● AIM OF THE TASK: Reproduce, please, only the lines from the first line below to the line containing "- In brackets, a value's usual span", inclusive.
• • •
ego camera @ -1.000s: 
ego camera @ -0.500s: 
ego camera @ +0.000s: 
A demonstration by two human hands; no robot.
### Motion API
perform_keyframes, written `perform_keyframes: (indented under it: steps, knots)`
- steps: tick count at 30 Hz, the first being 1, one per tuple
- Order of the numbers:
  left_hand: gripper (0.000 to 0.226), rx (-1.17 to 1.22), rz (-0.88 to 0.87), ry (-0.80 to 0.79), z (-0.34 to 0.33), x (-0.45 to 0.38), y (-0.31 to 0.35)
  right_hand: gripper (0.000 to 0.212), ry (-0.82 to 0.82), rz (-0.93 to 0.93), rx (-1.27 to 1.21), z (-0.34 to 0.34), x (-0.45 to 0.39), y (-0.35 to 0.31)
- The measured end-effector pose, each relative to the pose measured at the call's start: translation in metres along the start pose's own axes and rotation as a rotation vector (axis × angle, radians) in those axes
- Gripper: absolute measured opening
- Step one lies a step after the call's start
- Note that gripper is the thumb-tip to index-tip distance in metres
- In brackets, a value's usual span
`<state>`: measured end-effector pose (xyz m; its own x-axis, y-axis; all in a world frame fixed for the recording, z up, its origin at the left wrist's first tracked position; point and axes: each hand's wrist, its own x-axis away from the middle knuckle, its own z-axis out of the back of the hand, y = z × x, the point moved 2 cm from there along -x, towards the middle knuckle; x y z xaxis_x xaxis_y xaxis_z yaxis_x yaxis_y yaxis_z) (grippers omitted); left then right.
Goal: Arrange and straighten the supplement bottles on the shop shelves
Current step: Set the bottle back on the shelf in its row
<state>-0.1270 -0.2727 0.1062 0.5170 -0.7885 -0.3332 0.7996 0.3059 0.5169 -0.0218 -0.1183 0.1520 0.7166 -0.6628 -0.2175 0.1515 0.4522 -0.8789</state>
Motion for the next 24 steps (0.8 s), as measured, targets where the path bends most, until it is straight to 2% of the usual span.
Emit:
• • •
● ANSWER FOR THIS EXERCISE:
ego camera @ -1.000s: 
ego camera @ -0.500s: 
ego camera @ +0.000s: 
A demonstration by two human hands; no robot.
### Motion API
perform_keyframes, written `perform_keyframes: (indented under it: steps, knots)`
- steps: tick count at 30 Hz, the first being 1, one per tuple
- Order of the numbers:
  left_hand: gripper (0.000 to 0.226), rx (-1.17 to 1.22), rz (-0.88 to 0.87), ry (-0.80 to 0.79), z (-0.34 to 0.33), x (-0.45 to 0.38), y (-0.31 to 0.35)
  right_hand: gripper (0.000 to 0.212), ry (-0.82 to 0.82), rz (-0.93 to 0.93), rx (-1.27 to 1.21), z (-0.34 to 0.34), x (-0.45 to 0.39), y (-0.35 to 0.31)
- The measured end-effector pose, each relative to the pose measured at the call's start: translation in metres along the start pose's own axes and rotation as a rotation vector (axis × angle, radians) in those axes
- Gripper: absolute measured opening
- Step one lies a step after the call's start
- Note that gripper is the thumb-tip to index-tip distance in metres
- In brackets, a value's usual span

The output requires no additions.